::: ENTRIES SUPPLIED :::

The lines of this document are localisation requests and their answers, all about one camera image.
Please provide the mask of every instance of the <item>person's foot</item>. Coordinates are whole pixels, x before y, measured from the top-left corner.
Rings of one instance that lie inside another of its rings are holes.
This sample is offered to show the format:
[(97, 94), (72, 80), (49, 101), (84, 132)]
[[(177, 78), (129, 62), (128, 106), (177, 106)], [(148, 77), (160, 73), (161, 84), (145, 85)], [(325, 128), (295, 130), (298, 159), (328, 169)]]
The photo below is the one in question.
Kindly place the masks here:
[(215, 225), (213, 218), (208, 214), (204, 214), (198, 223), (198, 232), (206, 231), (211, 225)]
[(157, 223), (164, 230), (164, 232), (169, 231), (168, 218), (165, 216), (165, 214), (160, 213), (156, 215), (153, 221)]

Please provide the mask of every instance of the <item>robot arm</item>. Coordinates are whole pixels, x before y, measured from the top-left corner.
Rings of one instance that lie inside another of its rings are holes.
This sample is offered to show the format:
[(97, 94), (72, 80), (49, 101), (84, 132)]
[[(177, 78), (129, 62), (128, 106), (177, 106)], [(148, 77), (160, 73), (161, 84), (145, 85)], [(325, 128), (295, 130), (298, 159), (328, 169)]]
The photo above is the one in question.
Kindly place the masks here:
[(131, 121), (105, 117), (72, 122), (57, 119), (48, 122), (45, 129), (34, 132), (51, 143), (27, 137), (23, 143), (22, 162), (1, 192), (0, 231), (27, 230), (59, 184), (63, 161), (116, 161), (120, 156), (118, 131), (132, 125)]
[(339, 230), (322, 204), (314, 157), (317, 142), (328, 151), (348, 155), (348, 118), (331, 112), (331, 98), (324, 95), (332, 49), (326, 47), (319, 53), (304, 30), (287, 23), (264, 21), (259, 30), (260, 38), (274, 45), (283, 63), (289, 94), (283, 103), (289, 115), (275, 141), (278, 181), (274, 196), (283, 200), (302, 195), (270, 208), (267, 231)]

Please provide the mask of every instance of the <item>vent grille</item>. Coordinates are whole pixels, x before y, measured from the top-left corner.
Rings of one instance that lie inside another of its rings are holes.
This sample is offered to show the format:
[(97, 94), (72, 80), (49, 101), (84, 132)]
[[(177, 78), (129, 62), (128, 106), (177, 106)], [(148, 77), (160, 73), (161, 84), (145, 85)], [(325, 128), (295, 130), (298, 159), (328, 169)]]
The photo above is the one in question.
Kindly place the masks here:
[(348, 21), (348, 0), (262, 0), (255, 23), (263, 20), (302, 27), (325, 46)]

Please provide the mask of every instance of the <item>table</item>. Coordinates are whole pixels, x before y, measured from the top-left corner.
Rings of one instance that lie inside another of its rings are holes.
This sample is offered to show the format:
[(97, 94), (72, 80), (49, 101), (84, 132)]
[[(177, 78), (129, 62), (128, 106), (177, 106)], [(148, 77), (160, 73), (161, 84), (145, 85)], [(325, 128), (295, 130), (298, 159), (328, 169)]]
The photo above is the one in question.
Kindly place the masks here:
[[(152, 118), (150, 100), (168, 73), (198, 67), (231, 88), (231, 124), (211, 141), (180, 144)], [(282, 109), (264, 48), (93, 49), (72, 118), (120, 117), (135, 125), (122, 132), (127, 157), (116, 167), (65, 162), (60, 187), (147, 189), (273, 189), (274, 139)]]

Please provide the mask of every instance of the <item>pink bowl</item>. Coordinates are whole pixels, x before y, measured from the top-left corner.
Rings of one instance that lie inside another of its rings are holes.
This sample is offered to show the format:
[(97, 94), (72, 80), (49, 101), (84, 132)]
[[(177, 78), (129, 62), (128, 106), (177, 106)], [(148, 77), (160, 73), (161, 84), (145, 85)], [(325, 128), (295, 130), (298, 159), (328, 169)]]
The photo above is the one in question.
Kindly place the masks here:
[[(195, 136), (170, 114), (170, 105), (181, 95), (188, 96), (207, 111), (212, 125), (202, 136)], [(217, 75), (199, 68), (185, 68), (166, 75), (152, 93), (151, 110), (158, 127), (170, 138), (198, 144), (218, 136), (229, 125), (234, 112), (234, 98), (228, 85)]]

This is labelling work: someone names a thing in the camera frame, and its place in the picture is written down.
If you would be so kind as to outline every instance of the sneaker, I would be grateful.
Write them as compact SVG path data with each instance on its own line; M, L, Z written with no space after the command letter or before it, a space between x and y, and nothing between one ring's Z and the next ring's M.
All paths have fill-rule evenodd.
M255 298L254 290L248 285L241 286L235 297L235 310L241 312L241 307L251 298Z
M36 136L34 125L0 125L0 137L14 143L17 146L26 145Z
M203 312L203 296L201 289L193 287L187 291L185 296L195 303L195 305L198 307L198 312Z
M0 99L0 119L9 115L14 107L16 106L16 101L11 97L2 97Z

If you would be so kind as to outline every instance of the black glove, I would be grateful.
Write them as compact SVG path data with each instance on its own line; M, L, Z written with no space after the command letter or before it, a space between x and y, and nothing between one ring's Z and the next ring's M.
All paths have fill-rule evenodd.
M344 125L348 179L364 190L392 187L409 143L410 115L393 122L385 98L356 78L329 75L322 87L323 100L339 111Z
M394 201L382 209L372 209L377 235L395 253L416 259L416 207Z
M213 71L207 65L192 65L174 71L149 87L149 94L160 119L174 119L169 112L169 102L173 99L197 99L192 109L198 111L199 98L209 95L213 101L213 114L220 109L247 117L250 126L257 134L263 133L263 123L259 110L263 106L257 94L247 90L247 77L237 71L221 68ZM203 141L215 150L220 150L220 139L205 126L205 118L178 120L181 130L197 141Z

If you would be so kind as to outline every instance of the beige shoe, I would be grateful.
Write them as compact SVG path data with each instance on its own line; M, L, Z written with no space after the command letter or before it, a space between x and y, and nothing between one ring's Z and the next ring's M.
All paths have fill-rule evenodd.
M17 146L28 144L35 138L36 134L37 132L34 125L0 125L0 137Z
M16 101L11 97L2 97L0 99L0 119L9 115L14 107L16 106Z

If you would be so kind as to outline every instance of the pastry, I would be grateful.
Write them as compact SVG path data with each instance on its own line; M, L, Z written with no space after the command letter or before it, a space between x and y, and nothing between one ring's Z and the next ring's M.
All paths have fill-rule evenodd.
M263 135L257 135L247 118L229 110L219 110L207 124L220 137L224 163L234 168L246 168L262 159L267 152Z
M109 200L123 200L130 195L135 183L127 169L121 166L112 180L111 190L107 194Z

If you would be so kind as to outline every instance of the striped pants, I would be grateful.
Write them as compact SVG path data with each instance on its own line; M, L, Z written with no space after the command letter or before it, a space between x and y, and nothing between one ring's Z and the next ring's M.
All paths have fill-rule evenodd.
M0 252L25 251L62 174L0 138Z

:::

_AIM OF THE EXERCISE_: Go through the lines above and copy any that contain "provide".

_RESULT OF THIS EXERCISE_:
Please provide the mask of every instance of the <item>person's foot</item>. Coordinates are whole pixels, x before y, measured from the top-left corner.
Please provide the mask of every instance of the <item>robot arm</item>. Coordinates are whole pixels, x before y, measured from the top-left corner.
Please provide the mask of every instance of the <item>vent grille</item>. Coordinates are whole pixels, x before y, measured from the top-left corner.
Please provide the mask of every instance of the <item>table</item>. Coordinates are whole pixels, x before y, measured from the top-left corner.
Please provide the mask of every instance of the <item>pink bowl</item>. Coordinates are whole pixels, x before y, measured from the top-left corner.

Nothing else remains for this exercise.